→ Exercise description:
From the first line to the last, write out the listing exactly.
====================
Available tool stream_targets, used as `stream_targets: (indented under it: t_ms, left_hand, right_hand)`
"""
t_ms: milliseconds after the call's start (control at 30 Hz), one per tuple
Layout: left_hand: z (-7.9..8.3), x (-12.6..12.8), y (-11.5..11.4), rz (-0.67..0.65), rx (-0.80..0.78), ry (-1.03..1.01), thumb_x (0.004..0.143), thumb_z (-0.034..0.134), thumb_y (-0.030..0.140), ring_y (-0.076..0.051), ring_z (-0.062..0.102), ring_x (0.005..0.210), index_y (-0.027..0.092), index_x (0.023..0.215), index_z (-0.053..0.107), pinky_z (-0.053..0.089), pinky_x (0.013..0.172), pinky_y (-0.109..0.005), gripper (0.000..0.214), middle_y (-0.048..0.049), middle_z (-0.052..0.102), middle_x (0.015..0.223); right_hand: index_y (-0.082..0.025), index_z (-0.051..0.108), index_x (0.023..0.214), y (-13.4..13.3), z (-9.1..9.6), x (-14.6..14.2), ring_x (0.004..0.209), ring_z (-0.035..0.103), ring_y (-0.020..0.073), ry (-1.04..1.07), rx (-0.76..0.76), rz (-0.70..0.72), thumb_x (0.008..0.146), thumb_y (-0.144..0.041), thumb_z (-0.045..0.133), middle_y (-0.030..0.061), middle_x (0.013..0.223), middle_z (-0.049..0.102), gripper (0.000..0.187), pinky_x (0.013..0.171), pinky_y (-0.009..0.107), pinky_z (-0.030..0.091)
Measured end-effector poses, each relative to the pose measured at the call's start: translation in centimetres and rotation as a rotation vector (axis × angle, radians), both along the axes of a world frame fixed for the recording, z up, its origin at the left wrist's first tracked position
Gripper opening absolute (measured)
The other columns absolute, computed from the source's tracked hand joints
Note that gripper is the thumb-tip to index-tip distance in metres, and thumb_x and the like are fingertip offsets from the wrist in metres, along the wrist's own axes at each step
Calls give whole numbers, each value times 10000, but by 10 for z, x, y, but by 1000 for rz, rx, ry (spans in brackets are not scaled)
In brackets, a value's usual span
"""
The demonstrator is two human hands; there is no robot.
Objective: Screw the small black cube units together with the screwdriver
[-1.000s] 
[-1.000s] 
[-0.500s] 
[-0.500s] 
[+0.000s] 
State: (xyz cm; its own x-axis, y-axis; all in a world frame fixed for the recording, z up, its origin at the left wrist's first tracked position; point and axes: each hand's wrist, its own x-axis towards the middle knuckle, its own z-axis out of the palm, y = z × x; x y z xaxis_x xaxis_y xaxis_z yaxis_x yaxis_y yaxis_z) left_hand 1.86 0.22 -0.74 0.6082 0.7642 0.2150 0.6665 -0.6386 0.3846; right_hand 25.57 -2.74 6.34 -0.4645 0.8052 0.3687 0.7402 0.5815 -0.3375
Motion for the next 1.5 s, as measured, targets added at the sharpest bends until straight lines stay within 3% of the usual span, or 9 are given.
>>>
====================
→ Response for this exercise:
Available tool stream_targets, used as `stream_targets: (indented under it: t_ms, left_hand, right_hand)`
"""
t_ms: milliseconds after the call's start (control at 30 Hz), one per tuple
Layout: left_hand: z (-7.9..8.3), x (-12.6..12.8), y (-11.5..11.4), rz (-0.67..0.65), rx (-0.80..0.78), ry (-1.03..1.01), thumb_x (0.004..0.143), thumb_z (-0.034..0.134), thumb_y (-0.030..0.140), ring_y (-0.076..0.051), ring_z (-0.062..0.102), ring_x (0.005..0.210), index_y (-0.027..0.092), index_x (0.023..0.215), index_z (-0.053..0.107), pinky_z (-0.053..0.089), pinky_x (0.013..0.172), pinky_y (-0.109..0.005), gripper (0.000..0.214), middle_y (-0.048..0.049), middle_z (-0.052..0.102), middle_x (0.015..0.223); right_hand: index_y (-0.082..0.025), index_z (-0.051..0.108), index_x (0.023..0.214), y (-13.4..13.3), z (-9.1..9.6), x (-14.6..14.2), ring_x (0.004..0.209), ring_z (-0.035..0.103), ring_y (-0.020..0.073), ry (-1.04..1.07), rx (-0.76..0.76), rz (-0.70..0.72), thumb_x (0.008..0.146), thumb_y (-0.144..0.041), thumb_z (-0.045..0.133), middle_y (-0.030..0.061), middle_x (0.013..0.223), middle_z (-0.049..0.102), gripper (0.000..0.187), pinky_x (0.013..0.171), pinky_y (-0.009..0.107), pinky_z (-0.030..0.091)
Measured end-effector poses, each relative to the pose measured at the call's start: translation in centimetres and rotation as a rotation vector (axis × angle, radians), both along the axes of a world frame fixed for the recording, z up, its origin at the left wrist's first tracked position
Gripper opening absolute (measured)
The other columns absolute, computed from the source's tracked hand joints
Note that gripper is the thumb-tip to index-tip distance in metres, and thumb_x and the like are fingertip offsets from the wrist in metres, along the wrist's own axes at each step
Calls give whole numbers, each value times 10000, but by 10 for z, x, y, but by 1000 for rz, rx, ry (spans in brackets are not scaled)
In brackets, a value's usual span
"""
The demonstrator is two human hands; there is no robot.
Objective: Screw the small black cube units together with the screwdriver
[-1.000s] 
[-1.000s] 
[-0.500s] 
[-0.500s] 
[+0.000s] 
State: (xyz cm; its own x-axis, y-axis; all in a world frame fixed for the recording, z up, its origin at the left wrist's first tracked position; point and axes: each hand's wrist, its own x-axis towards the middle knuckle, its own z-axis out of the palm, y = z × x; x y z xaxis_x xaxis_y xaxis_z yaxis_x yaxis_y yaxis_z) left_hand 1.86 0.22 -0.74 0.6082 0.7642 0.2150 0.6665 -0.6386 0.3846; right_hand 25.57 -2.74 6.34 -0.4645 0.8052 0.3687 0.7402 0.5815 -0.3375
Motion for the next 1.5 s, as measured, targets added at the sharpest bends until straight lines stay within 3% of the usual span, or 9 are given.
>>>

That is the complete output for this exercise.